Households major source of income

Majority of the community (96%) used forest products for house construction (Fig. 7). The remaining 4% of the local community use glass and concrete for construction purpose. Loss in the amount of forest because of timber exploitation is a long term issue for both the government and the local community which requires policy intervention. This implies the majority of the local community use timber for construction material which accelerates deforestation.

Fig. 7
figure 7

Source of construction materials

The increased demand for forest resources, in the form of fire wood and charcoal within and outside of the study area has been the causes of forest degradation for Komto protected forest priority area. Demand of forest resources for construction, energy, grazing, and household furniture contributes for the declining of forest coverage. Therefore, combinations of driving forces contributed for the observed LULCC in Komto forest priority area. The main drivers of forest depletion as reveled by Muhati et al. (2018) were timber extraction, cutting trees for construction, illegal charcoal production and firewood collection. The rapid population growth in the study area and its surrounding has accelerated the declining land coverage of Komto forest priority area.

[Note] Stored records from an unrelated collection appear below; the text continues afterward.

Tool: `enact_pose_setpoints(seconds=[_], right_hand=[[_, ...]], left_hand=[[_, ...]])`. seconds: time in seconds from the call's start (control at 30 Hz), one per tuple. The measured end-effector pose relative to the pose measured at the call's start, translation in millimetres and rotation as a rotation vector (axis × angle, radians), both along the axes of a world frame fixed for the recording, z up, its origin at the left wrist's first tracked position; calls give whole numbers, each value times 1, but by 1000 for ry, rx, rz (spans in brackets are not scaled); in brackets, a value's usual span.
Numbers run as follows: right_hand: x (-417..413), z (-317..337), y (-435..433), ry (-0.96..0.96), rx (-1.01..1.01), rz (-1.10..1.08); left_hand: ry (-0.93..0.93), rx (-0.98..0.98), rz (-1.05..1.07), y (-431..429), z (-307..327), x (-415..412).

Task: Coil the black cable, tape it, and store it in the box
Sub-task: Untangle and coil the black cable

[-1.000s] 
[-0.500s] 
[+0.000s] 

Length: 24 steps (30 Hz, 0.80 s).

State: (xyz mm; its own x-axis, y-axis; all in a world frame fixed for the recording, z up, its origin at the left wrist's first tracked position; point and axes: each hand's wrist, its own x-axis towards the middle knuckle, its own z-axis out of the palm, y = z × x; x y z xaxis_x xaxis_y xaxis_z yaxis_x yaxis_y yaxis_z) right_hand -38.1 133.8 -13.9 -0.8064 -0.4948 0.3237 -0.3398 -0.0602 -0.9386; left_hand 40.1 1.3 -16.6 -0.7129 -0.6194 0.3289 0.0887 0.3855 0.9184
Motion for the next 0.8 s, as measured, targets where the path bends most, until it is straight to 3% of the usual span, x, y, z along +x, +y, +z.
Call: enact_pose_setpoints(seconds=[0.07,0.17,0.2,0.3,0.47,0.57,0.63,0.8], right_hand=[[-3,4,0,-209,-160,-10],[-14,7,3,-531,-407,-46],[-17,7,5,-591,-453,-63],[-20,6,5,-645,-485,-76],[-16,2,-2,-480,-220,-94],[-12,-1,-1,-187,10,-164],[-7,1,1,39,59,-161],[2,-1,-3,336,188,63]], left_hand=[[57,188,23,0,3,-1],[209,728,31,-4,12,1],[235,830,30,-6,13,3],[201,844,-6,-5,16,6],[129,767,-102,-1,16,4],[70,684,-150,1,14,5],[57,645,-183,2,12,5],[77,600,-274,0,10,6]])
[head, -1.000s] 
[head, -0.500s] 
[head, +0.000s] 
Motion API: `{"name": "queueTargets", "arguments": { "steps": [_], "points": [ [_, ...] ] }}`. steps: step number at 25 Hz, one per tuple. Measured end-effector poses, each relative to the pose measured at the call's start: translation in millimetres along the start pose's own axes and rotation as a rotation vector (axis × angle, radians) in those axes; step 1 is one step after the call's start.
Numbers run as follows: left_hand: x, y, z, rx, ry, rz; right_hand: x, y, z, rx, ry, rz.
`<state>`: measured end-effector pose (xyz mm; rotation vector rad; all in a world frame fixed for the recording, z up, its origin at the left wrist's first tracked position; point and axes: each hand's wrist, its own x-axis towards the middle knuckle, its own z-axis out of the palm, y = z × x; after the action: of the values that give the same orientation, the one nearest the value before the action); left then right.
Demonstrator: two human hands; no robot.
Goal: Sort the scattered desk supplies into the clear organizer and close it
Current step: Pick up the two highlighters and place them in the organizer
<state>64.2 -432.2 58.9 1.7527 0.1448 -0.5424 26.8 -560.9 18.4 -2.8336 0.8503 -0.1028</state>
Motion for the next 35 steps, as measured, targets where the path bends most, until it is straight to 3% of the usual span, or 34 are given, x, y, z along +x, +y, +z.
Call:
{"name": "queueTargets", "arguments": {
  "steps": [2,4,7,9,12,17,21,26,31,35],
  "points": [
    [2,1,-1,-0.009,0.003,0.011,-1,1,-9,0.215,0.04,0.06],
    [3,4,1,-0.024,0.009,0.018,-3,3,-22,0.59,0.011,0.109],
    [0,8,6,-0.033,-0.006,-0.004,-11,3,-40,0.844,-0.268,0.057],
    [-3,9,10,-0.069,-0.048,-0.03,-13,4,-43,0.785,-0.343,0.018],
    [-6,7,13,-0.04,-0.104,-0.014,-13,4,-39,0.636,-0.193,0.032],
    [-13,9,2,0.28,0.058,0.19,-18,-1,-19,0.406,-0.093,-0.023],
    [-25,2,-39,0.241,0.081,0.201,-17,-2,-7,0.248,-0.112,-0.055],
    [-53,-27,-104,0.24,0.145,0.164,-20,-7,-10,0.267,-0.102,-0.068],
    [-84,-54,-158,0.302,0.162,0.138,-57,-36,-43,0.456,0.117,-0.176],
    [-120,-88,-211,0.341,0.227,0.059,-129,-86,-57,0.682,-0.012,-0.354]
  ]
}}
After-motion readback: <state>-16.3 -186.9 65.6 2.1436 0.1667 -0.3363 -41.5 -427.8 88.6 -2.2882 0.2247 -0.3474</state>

The survey results revealed that agricultural land expansion (50.8%) in the periphery of the forest is the most contributing factors for forest loss which were followed by fire wood collection (29.7%) and charcoal production (15.3%). Grazing lands contributes for about 4.2% of deforestation (Table 10).

Table 10 Major cause of deforestation


In the present study, geospatial techniques has been used in analyzing spatio-temporal forest cover change at Komto forest priority area using three sets of landsat image. The results of this study revealed that significant amounts of forest cover area occurred over the past 28 years. In 1991, dense forest covers 32.73%, which was declined to 26.16% in 2002 and declined to 20.5% in 2019. Open forest also shows a remarkable decreasing trend, i.e., 18.19% in 1991 and 16.14% by the year 2019. In contrast, agricultural land use rapidly increased in area coverage from 24.78% in 1991 to 29.21% and 33.50% in the year 2002 and 2019, respectively. Our results revealed that agriculture expansion, timber, charcoal and fuel wood production is the main driving forces for Komto forest cover change. Information about changing patterns of forest coverage and its key drivers is a critical tool for forest conservation strategic planning. The results of this study give a good explanation for addressing the drivers dense and open forest loss in the study area as well as other regions in developing countries. Finally, the study recommends policy intervention to protect Komto forest priority area from loss and degradation.